Viral Hemorrhagic Septicaemia
Viral hemorrhagic septicemia (VHS) is a severe condition that’s highly infectious and often fatal. It affects a variety of fish species, including angelfish.
According to The Center for Food Security and Public Health, fish infected with viral hemorrhagic septicemia may have hemorrhages on the eyes, body, gills, and around the fins.
Popeye might develop simultaneously. This condition is where a fish’s eyes bulge out of their socket.
As well as bloodshot eyes, the symptoms of VHS include:
- Swollen abdomen.
- Dark coloration of the body.
- Abnormal swimming behavior.
- Hemorrhaging of the muscle and organ tissues.
Some angelfish won’t show any signs of illness at all. However, they can spread the disease and infect other fish. If all fish in the tank catch the disease, they’ll likely die.
Outbreaks of viral hemorrhagic septicemia occur mainly in the spring. Water temperatures in this season drop below 59°F. VHS deaths don’t commonly happen when the water’s temperature is above 64°F.
If VHS causes your angelfish’s red eyes, quarantine it from the rest of your fish before it infects them. Drain the tank and give it, and everything inside it, a thorough clean to remove traces of the infection.
Do Albino Angelfish Have Red Eyes?
Albino angelfish are a strain of fish with golden pink body color and characteristic red eyes due to the lack of melanin pigments.

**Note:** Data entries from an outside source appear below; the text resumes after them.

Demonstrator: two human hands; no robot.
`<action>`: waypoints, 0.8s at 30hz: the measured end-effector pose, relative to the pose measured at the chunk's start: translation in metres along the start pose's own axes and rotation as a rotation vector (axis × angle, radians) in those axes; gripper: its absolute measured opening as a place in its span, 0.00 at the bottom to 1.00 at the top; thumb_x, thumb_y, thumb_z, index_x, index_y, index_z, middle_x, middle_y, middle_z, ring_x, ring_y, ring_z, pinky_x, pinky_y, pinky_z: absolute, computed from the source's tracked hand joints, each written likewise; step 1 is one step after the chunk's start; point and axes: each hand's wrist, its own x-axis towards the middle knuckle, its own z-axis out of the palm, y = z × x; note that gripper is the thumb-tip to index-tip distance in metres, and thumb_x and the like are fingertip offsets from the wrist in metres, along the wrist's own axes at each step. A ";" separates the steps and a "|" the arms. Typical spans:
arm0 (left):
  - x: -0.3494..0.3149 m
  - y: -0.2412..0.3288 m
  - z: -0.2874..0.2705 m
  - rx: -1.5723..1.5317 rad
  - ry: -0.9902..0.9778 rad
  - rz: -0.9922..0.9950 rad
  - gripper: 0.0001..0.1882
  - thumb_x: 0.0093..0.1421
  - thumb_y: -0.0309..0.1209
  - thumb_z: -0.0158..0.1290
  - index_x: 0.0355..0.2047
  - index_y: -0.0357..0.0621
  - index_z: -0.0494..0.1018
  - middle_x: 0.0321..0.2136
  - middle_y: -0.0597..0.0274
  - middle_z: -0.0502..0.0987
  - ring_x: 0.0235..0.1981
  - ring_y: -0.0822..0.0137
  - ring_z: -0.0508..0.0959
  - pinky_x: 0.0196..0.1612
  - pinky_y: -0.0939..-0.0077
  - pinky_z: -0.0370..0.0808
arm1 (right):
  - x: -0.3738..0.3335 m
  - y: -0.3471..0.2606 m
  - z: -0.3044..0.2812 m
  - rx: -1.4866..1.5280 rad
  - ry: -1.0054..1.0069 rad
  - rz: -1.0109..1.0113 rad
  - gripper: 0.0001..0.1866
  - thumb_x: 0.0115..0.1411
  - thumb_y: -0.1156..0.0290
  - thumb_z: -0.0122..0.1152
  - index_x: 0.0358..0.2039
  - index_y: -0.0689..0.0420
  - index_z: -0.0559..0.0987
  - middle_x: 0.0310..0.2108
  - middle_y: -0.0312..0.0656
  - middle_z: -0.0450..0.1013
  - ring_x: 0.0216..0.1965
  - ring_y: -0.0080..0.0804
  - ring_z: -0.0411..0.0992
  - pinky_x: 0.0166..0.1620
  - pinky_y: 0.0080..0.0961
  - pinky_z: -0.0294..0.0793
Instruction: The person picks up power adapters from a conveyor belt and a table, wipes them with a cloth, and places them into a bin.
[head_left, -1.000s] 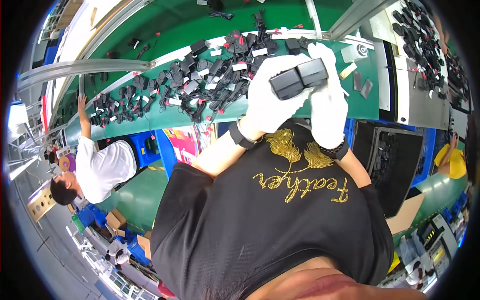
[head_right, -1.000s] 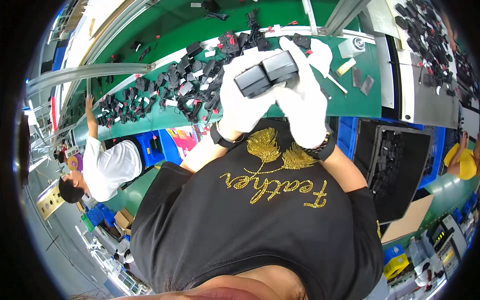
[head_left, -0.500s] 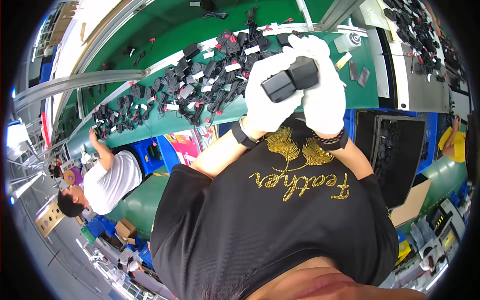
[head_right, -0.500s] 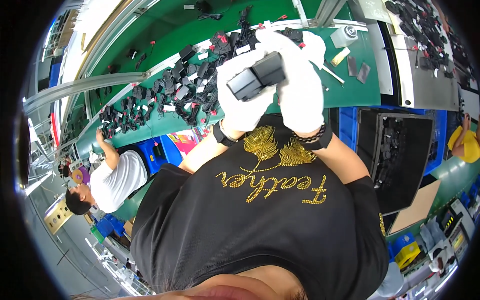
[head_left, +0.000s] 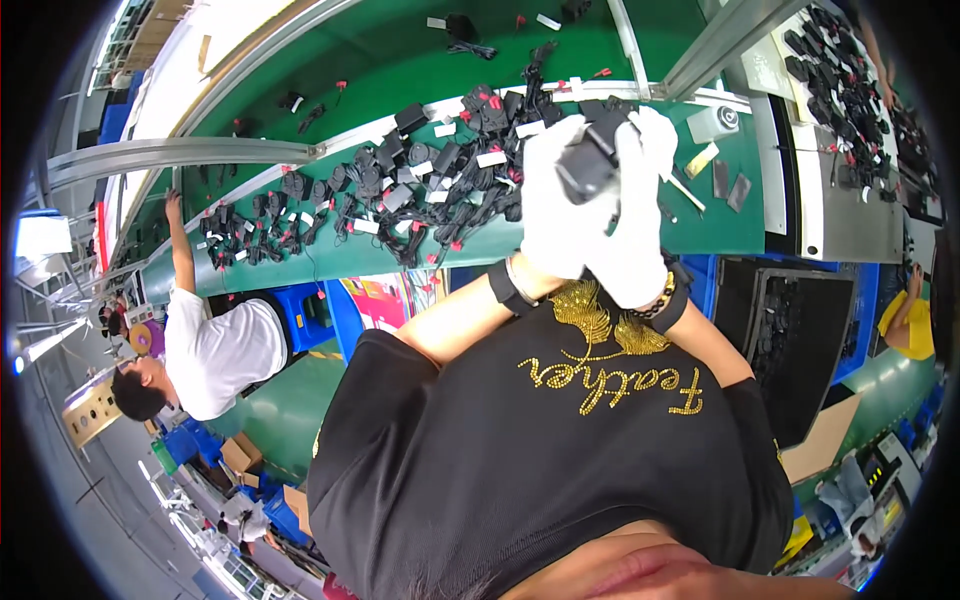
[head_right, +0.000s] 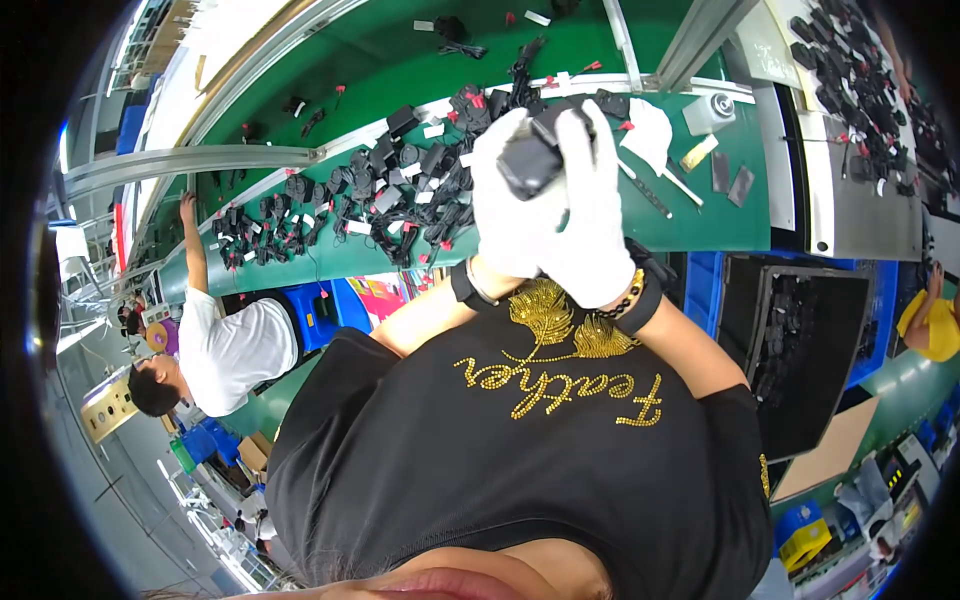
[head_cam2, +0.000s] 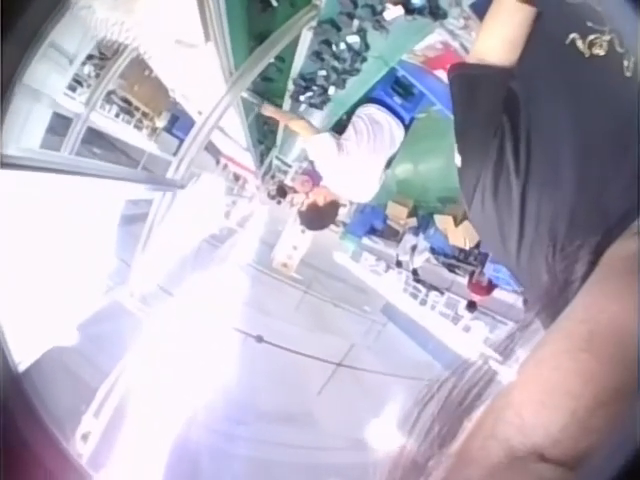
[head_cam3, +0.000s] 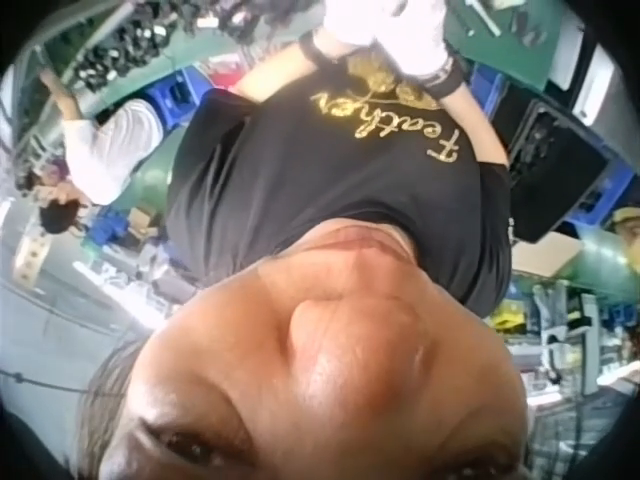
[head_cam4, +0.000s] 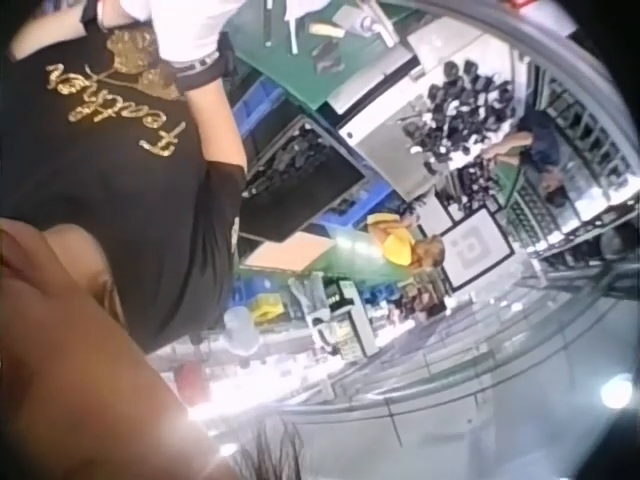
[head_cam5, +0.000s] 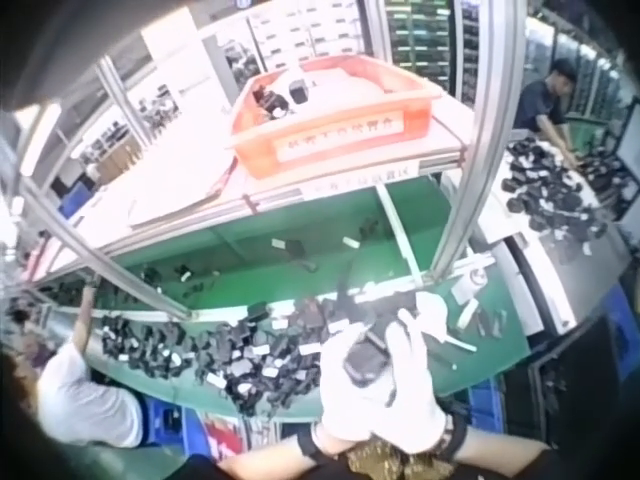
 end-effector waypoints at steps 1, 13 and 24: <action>0.000 -0.005 0.005 0.038 -0.029 0.043 0.31 0.52 0.24 0.59 0.56 0.34 0.60 0.48 0.49 0.67 0.51 0.58 0.70 0.54 0.65 0.69 | 0.000 0.013 0.002 -0.044 0.019 0.056 0.41 0.52 0.73 0.59 0.65 0.59 0.54 0.63 0.58 0.55 0.62 0.52 0.58 0.61 0.38 0.61; 0.097 -0.004 -0.017 0.180 -0.674 0.422 0.14 0.63 0.33 0.48 0.43 0.38 0.76 0.43 0.54 0.79 0.40 0.62 0.78 0.45 0.71 0.74 | 0.031 0.038 -0.029 1.733 0.442 1.017 0.28 0.66 0.45 0.41 0.52 0.54 0.70 0.49 0.47 0.70 0.45 0.42 0.72 0.44 0.37 0.75; 0.212 -0.218 0.055 1.416 -0.543 -0.236 0.51 0.42 0.64 0.60 0.64 0.58 0.57 0.65 0.54 0.52 0.66 0.41 0.49 0.58 0.36 0.60 | 0.041 0.030 -0.030 1.633 0.425 0.907 0.28 0.68 0.46 0.31 0.49 0.56 0.68 0.42 0.52 0.72 0.36 0.48 0.72 0.40 0.37 0.72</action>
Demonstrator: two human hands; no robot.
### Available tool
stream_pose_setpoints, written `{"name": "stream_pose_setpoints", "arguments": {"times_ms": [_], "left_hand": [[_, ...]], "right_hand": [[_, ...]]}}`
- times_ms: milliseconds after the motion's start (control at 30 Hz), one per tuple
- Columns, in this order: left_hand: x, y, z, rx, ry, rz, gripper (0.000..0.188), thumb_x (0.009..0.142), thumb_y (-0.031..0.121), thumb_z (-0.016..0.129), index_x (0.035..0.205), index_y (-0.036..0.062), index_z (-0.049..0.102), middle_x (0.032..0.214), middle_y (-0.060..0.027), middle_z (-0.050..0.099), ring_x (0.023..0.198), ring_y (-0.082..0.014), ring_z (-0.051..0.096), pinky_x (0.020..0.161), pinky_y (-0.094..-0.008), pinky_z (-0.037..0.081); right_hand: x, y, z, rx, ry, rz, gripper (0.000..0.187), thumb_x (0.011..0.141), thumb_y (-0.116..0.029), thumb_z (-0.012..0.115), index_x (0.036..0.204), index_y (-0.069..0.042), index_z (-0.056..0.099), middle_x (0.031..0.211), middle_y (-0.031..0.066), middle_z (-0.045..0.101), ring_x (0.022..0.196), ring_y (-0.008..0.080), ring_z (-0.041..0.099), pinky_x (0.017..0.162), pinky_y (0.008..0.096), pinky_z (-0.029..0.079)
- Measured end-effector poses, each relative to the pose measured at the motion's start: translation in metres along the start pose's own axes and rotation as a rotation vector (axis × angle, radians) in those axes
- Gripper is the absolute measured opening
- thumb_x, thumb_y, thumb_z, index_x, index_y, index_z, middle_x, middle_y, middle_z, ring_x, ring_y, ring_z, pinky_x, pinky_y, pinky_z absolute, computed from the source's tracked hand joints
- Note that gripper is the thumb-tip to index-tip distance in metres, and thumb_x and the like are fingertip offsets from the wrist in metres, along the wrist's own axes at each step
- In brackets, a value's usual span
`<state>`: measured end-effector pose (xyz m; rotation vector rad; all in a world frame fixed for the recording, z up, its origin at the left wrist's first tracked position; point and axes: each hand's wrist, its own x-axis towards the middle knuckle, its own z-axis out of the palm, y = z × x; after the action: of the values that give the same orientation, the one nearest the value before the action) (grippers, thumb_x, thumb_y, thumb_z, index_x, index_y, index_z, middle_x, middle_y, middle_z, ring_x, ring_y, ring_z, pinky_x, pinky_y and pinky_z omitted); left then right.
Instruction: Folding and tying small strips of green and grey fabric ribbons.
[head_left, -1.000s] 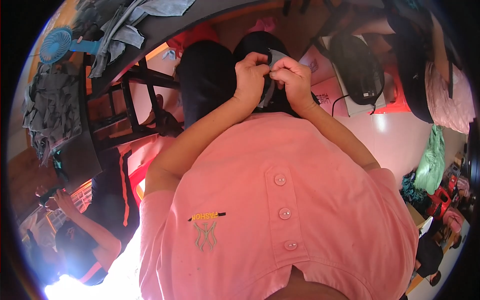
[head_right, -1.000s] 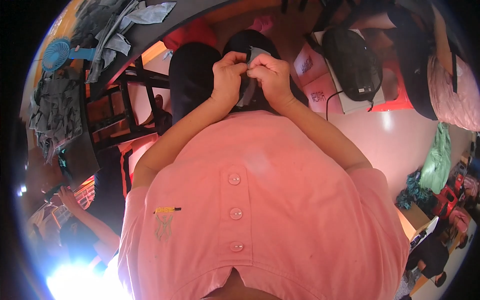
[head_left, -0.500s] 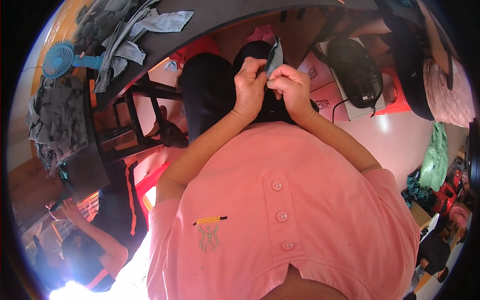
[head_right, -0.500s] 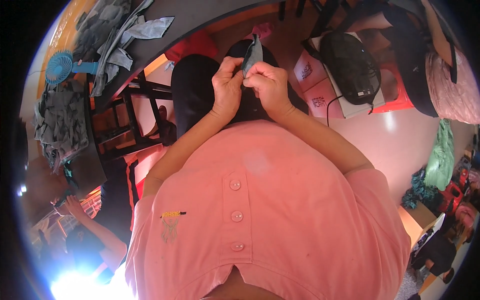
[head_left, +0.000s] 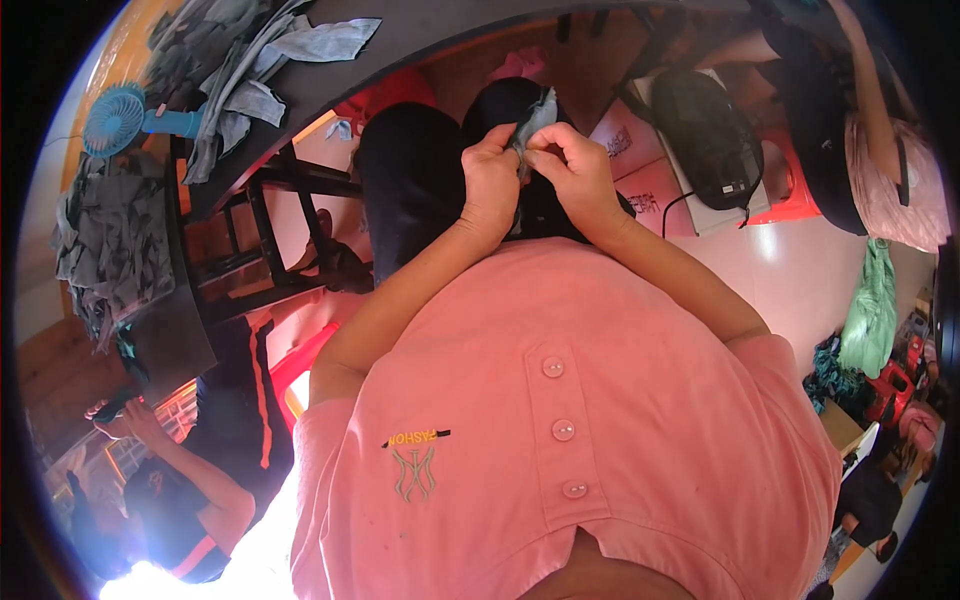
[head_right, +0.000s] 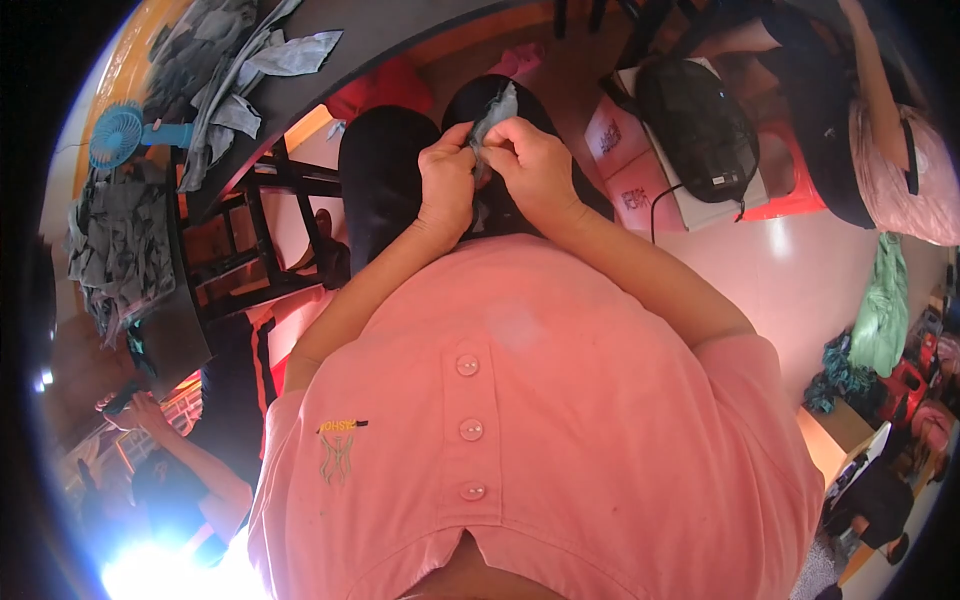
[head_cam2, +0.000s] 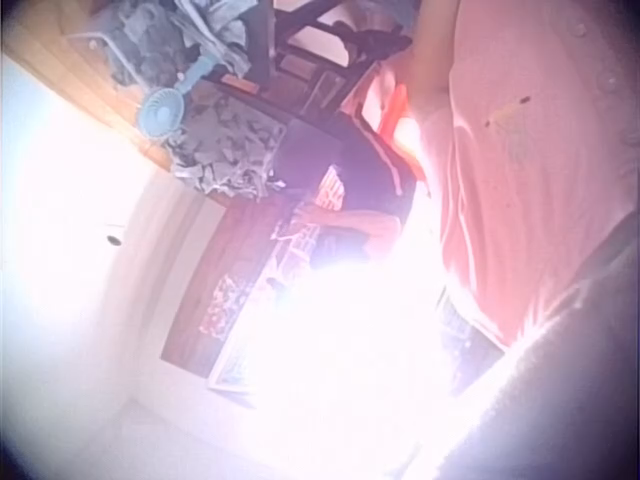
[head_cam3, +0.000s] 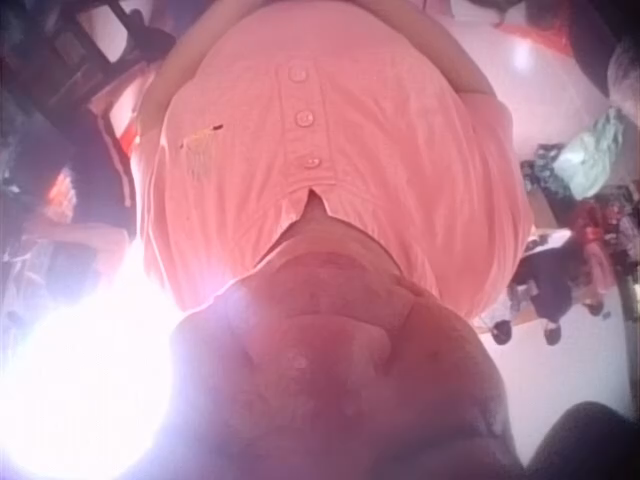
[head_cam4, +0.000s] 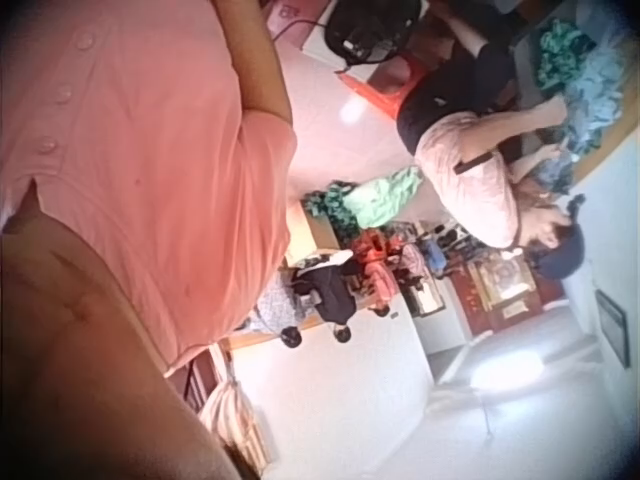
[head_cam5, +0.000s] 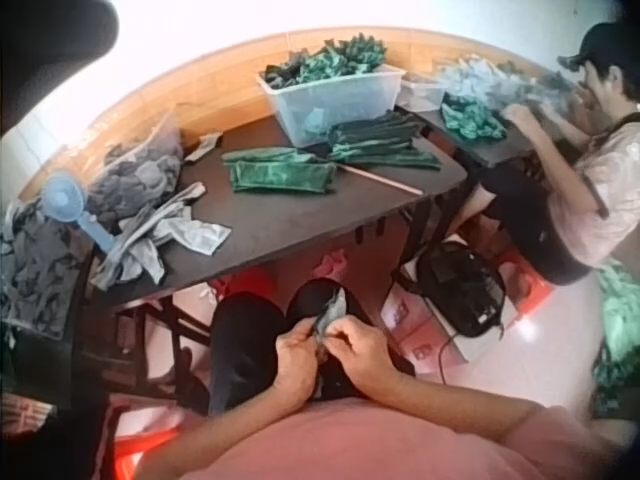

The eyes are a signature part of their appearance, and they sometimes appear light pink.
The reason why albino angelfish have red eyes is that the pigments usually conceal the blood vessels that appear underneath the eye’s iris and retina.
Albino angelfish are created when two fish with the albino genes mate. Albinos tend to have poor vision from birth and need good lighting to see where they’re swimming. However, too much might bother them, as their eyes are light-sensitive.
Without melanin pigments, the eyes can’t regulate how much light enters as it opens and closes, making the angelfish photosensitive.
The best way to determine whether there are changes is to note the angelfish’s eye color. Most will start clear. If you can’t see when their eyes have turned red, you may not notice that they have an injury or illness.
Fish can’t tell us when they’re unwell, so changes like the eye color turning red are a warning sign.